=== WHAT YOU NEED TO DO ===
Reproduce the data, keeping every word exactly as it is.

=== DATASET EXCERPT ===
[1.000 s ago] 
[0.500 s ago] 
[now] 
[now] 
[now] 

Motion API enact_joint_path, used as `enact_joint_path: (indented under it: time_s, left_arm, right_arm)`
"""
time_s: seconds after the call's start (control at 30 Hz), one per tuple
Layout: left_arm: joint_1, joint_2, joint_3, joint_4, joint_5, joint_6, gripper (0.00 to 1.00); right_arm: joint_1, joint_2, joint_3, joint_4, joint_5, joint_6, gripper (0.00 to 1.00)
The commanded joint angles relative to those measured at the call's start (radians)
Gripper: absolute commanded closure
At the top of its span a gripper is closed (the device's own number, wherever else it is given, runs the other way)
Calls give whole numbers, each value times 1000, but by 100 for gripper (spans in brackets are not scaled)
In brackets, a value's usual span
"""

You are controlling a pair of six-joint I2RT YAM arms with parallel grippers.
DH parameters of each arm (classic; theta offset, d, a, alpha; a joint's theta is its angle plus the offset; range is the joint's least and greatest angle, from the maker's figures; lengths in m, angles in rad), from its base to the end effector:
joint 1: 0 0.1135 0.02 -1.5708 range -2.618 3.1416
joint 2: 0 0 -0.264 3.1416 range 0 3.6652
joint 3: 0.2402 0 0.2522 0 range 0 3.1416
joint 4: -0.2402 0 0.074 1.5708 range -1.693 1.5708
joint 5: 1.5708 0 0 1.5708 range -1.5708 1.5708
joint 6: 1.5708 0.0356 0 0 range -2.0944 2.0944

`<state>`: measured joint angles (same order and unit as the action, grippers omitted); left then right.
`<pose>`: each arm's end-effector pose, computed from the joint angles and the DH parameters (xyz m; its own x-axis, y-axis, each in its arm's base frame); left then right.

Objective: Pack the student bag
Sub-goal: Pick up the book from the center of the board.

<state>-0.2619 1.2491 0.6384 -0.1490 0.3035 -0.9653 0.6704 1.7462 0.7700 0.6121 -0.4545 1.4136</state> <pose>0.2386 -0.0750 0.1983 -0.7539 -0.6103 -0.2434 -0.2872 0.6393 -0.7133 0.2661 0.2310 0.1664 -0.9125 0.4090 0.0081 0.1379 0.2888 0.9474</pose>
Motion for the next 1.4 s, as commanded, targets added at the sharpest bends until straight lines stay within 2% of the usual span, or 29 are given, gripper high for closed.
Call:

=== EXERCISE SOLUTION ===
[1.000 s ago] 
[0.500 s ago] 
[now] 
[now] 
[now] 

Motion API enact_joint_path, used as `enact_joint_path: (indented under it: time_s, left_arm, right_arm)`
"""
time_s: seconds after the call's start (control at 30 Hz), one per tuple
Layout: left_arm: joint_1, joint_2, joint_3, joint_4, joint_5, joint_6, gripper (0.00 to 1.00); right_arm: joint_1, joint_2, joint_3, joint_4, joint_5, joint_6, gripper (0.00 to 1.00)
The commanded joint angles relative to those measured at the call's start (radians)
Gripper: absolute commanded closure
At the top of its span a gripper is closed (the device's own number, wherever else it is given, runs the other way)
Calls give whole numbers, each value times 1000, but by 100 for gripper (spans in brackets are not scaled)
In brackets, a value's usual span
"""

You are controlling a pair of six-joint I2RT YAM arms with parallel grippers.
DH parameters of each arm (classic; theta offset, d, a, alpha; a joint's theta is its angle plus the offset; range is the joint's least and greatest angle, from the maker's figures; lengths in m, angles in rad), from its base to the end effector:
joint 1: 0 0.1135 0.02 -1.5708 range -2.618 3.1416
joint 2: 0 0 -0.264 3.1416 range 0 3.6652
joint 3: 0.2402 0 0.2522 0 range 0 3.1416
joint 4: -0.2402 0 0.074 1.5708 range -1.693 1.5708
joint 5: 1.5708 0 0 1.5708 range -1.5708 1.5708
joint 6: 1.5708 0.0356 0 0 range -2.0944 2.0944

`<state>`: measured joint angles (same order and unit as the action, grippers omitted); left then right.
`<pose>`: each arm's end-effector pose, computed from the joint angles and the DH parameters (xyz m; its own x-axis, y-axis, each in its arm's base frame); left then right.

Objective: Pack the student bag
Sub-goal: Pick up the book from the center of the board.

<state>-0.2619 1.2491 0.6384 -0.1490 0.3035 -0.9653 0.6704 1.7462 0.7700 0.6121 -0.4545 1.4136</state> <pose>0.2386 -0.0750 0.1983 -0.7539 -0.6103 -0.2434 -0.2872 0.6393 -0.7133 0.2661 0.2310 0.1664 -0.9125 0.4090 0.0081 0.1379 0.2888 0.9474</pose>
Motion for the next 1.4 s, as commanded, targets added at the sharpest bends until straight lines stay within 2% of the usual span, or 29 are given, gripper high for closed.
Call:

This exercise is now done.